### BRIEF
Retype the data below exactly; skip every image.

Stored data
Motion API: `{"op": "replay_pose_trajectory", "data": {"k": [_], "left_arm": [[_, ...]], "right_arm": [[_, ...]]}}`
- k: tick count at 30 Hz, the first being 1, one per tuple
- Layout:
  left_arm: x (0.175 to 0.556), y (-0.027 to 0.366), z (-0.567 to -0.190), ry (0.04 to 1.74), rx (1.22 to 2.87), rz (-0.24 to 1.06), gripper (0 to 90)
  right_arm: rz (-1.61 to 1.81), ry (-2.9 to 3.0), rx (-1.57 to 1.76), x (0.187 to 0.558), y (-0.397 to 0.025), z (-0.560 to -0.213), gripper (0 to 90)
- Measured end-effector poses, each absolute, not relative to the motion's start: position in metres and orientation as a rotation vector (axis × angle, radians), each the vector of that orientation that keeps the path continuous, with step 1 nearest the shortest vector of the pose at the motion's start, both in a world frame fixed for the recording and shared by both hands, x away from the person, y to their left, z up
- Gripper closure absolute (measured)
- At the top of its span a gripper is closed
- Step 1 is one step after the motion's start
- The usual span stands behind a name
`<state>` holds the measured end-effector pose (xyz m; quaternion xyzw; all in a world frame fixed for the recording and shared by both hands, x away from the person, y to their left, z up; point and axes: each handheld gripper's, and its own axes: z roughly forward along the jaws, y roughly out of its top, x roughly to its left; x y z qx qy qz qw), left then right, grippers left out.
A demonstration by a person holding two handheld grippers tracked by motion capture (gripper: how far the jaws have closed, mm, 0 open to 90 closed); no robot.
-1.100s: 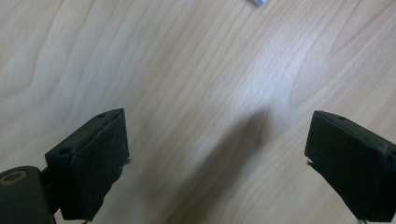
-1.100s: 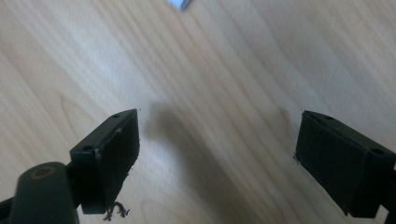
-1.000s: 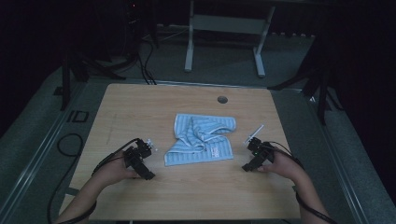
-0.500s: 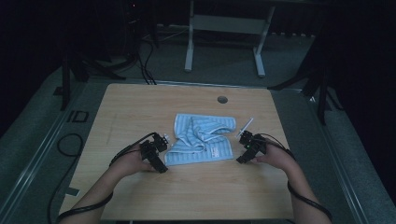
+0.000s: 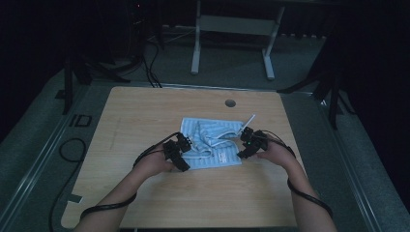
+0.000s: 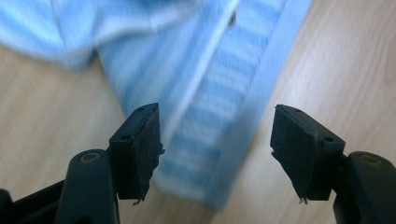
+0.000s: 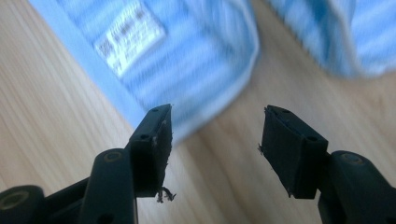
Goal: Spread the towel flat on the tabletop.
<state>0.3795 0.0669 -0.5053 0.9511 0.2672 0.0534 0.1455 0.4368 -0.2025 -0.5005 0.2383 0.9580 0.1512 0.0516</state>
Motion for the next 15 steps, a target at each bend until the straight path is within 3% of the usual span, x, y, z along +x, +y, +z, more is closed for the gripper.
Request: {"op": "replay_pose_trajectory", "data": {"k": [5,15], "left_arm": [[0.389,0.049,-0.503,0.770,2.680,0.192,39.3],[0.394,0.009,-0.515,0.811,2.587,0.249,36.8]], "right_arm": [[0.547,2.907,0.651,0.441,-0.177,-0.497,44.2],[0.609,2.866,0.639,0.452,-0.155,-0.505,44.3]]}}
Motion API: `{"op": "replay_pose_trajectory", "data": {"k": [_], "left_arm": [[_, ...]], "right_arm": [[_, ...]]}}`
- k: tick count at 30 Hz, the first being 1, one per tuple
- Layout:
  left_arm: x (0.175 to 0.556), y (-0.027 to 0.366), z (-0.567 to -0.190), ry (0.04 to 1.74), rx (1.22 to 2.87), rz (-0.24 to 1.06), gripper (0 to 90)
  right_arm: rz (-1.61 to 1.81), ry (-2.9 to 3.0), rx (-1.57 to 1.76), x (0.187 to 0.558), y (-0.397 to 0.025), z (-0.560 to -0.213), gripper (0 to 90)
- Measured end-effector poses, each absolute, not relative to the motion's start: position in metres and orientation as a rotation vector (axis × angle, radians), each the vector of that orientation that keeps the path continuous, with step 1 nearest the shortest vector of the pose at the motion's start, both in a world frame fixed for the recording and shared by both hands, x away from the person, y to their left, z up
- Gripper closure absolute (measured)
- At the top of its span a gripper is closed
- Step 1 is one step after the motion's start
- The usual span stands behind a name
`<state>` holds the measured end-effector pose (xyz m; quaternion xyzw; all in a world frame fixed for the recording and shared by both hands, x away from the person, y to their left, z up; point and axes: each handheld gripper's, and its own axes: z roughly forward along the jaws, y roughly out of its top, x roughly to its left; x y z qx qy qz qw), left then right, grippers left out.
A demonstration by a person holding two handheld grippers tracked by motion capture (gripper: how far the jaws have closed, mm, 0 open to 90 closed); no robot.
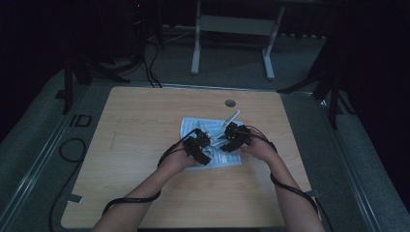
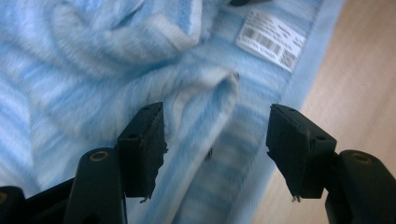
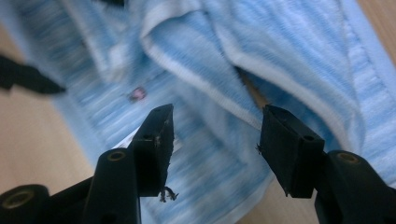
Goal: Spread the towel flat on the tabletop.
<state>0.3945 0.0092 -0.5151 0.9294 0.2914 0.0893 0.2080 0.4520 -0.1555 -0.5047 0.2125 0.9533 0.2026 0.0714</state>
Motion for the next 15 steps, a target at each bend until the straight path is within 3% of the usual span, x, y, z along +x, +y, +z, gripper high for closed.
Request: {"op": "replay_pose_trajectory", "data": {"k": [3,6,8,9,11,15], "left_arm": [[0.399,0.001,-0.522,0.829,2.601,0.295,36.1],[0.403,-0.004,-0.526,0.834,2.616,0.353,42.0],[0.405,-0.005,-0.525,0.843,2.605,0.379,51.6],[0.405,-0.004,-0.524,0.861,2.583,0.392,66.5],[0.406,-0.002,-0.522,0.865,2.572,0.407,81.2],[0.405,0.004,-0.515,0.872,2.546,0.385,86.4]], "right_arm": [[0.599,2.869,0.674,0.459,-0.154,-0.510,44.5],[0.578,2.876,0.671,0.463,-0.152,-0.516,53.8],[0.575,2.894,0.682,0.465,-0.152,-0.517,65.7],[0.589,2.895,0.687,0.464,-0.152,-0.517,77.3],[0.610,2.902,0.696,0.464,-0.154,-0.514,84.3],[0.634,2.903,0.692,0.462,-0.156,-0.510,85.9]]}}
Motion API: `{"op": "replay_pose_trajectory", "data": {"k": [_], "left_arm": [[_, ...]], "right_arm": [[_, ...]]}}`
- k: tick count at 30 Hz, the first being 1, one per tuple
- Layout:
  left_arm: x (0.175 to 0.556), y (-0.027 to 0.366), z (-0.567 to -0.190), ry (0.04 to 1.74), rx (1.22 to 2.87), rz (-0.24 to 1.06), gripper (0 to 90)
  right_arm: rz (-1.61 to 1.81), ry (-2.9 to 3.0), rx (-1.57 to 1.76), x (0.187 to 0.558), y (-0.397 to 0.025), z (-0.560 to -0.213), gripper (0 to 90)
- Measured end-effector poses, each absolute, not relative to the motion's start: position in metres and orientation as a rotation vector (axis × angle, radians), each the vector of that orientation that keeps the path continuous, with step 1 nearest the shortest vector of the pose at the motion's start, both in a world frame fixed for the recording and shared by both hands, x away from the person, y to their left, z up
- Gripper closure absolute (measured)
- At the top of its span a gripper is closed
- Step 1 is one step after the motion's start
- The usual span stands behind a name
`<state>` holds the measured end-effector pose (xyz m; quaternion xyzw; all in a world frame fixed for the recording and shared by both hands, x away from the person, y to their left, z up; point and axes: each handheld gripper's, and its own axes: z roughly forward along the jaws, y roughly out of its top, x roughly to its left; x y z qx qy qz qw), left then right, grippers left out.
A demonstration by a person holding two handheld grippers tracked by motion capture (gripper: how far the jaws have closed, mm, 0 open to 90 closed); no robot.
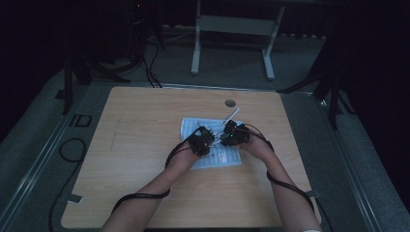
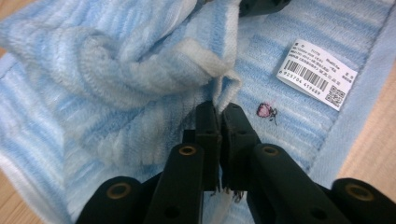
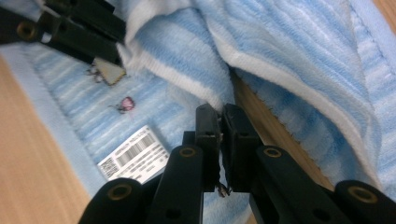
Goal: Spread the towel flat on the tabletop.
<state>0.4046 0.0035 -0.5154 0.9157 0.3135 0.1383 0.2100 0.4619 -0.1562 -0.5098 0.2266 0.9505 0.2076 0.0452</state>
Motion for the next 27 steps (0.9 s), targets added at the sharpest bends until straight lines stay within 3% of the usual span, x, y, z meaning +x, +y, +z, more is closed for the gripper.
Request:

### OUTPUT OF THE TASK
Motion API: `{"op": "replay_pose_trajectory", "data": {"k": [_], "left_arm": [[_, ...]], "right_arm": [[_, ...]]}}`
- k: tick count at 30 Hz, the first being 1, one per tuple
- Layout:
  left_arm: x (0.175 to 0.556), y (-0.027 to 0.366), z (-0.567 to -0.190), ry (0.04 to 1.74), rx (1.22 to 2.87), rz (-0.24 to 1.06), gripper (0 to 90)
  right_arm: rz (-1.61 to 1.81), ry (-2.9 to 3.0), rx (-1.57 to 1.76), x (0.187 to 0.558), y (-0.397 to 0.025), z (-0.560 to -0.213), gripper (0 to 90)
- Measured end-effector poses, each absolute, not relative to the motion's start: position in metres and orientation as a rotation vector (axis × angle, radians), each the vector of that orientation that keeps the path continuous, with step 1 nearest the shortest vector of the pose at the motion's start, both in a world frame fixed for the recording and shared by both hands, x away from the person, y to their left, z up
- Gripper closure absolute (measured)
- At the top of its span a gripper is closed
- Step 1 is one step after the motion's start
- The usual span stands behind a name
`<state>` holds the measured end-effector pose (xyz m; quaternion xyzw; all in a world frame fixed for the recording and shared by both hands, x away from the person, y to their left, z up; point and axes: each handheld gripper's, and its own axes: z roughly forward along the jaws, y roughly out of its top, x roughly to its left; x y z qx qy qz qw), left then right, grippers left out.
A demonstration by a person holding two handheld grippers tracked by motion capture (gripper: how far the jaws have closed, mm, 0 open to 90 closed); no robot.
-1.100s: 
-1.100s: 
-1.000s: 
-0.500s: 
+0.000s: 
+0.000s: 
+0.000s: 
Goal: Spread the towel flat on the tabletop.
<state>0.3795 0.0669 -0.5053 0.9511 0.2672 0.0534 0.1455 0.4368 -0.2025 -0.5005 0.2383 0.9580 0.1512 0.0516</state>
Motion for the next 15 steps, a target at each bend until the straight path is within 3% of the usual span, x, y, z along +x, +y, +z, more is closed for the gripper.
Request: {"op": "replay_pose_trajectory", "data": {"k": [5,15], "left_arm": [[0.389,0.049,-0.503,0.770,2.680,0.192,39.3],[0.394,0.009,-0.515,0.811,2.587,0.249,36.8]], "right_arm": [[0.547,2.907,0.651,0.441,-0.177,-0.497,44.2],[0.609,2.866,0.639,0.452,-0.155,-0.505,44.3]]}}
Motion API: `{"op": "replay_pose_trajectory", "data": {"k": [_], "left_arm": [[_, ...]], "right_arm": [[_, ...]]}}`
- k: tick count at 30 Hz, the first being 1, one per tuple
- Layout:
  left_arm: x (0.175 to 0.556), y (-0.027 to 0.366), z (-0.567 to -0.190), ry (0.04 to 1.74), rx (1.22 to 2.87), rz (-0.24 to 1.06), gripper (0 to 90)
  right_arm: rz (-1.61 to 1.81), ry (-2.9 to 3.0), rx (-1.57 to 1.76), x (0.187 to 0.558), y (-0.397 to 0.025), z (-0.560 to -0.213), gripper (0 to 90)
- Measured end-effector poses, each absolute, not relative to the motion's start: position in metres and orientation as a rotation vector (axis × angle, radians), each the vector of that orientation that keeps the path continuous, with step 1 nearest the shortest vector of the pose at the motion's start, both in a world frame fixed for the recording and shared by both hands, x away from the person, y to their left, z up
- Gripper closure absolute (measured)
- At the top of its span a gripper is closed
- Step 1 is one step after the motion's start
- The usual span stands behind a name
`<state>` holds the measured end-effector pose (xyz m; quaternion xyzw; all in a world frame fixed for the recording and shared by both hands, x away from the person, y to their left, z up; point and axes: each handheld gripper's, and its own axes: z roughly forward along the jaws, y roughly out of its top, x roughly to its left; x y z qx qy qz qw), left then right, grippers left out.
A demonstration by a person holding two handheld grippers tracked by motion capture (gripper: how far the jaws have closed, mm, 0 open to 90 closed); no robot.
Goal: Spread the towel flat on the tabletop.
<state>0.3945 0.0092 -0.5151 0.9294 0.2914 0.0893 0.2080 0.4520 -0.1555 -0.5047 0.2125 0.9533 0.2026 0.0714</state>
Motion for the next 15 steps, a target at each bend until the straight path is within 3% of the usual span, x, y, z along +x, +y, +z, gripper high for closed.
Request: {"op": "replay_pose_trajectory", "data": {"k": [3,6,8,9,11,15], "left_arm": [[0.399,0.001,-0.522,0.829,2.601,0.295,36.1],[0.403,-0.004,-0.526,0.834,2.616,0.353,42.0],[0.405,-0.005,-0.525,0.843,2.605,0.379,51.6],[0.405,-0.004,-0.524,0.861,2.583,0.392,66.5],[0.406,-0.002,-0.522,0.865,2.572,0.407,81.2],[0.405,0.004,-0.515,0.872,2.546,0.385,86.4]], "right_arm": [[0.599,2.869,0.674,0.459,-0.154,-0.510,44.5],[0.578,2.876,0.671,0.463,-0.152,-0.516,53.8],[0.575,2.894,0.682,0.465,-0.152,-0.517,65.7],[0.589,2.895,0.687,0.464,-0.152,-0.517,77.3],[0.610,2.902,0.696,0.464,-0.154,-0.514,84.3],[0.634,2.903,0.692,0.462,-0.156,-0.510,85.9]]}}
Motion API: `{"op": "replay_pose_trajectory", "data": {"k": [_], "left_arm": [[_, ...]], "right_arm": [[_, ...]]}}`
- k: tick count at 30 Hz, the first being 1, one per tuple
- Layout:
  left_arm: x (0.175 to 0.556), y (-0.027 to 0.366), z (-0.567 to -0.190), ry (0.04 to 1.74), rx (1.22 to 2.87), rz (-0.24 to 1.06), gripper (0 to 90)
  right_arm: rz (-1.61 to 1.81), ry (-2.9 to 3.0), rx (-1.57 to 1.76), x (0.187 to 0.558), y (-0.397 to 0.025), z (-0.560 to -0.213), gripper (0 to 90)
- Measured end-effector poses, each absolute, not relative to the motion's start: position in metres and orientation as a rotation vector (axis × angle, radians), each the vector of that orientation that keeps the path continuous, with step 1 nearest the shortest vector of the pose at the motion's start, both in a world frame fixed for the recording and shared by both hands, x away from the person, y to their left, z up
- Gripper closure absolute (measured)
- At the top of its span a gripper is closed
- Step 1 is one step after the motion's start
- The usual span stands behind a name
`<state>` holds the measured end-effector pose (xyz m; quaternion xyzw; all in a world frame fixed for the recording and shared by both hands, x away from the person, y to their left, z up; point and axes: each handheld gripper's, and its own axes: z roughly forward along the jaws, y roughly out of its top, x roughly to its left; x y z qx qy qz qw), left then right, grippers left out.
A demonstration by a person holding two handheld grippers tracked by motion capture (gripper: how far the jaws have closed, mm, 0 open to 90 closed); no robot.
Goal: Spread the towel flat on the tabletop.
<state>0.4046 0.0035 -0.5154 0.9157 0.3135 0.1383 0.2100 0.4619 -0.1562 -0.5098 0.2266 0.9505 0.2076 0.0452</state>
Motion for the next 27 steps (0.9 s), targets added at the sharpest bends until straight lines stay within 3% of the usual span, x, y, z meaning +x, +y, +z, more is closed for the gripper.
Request:

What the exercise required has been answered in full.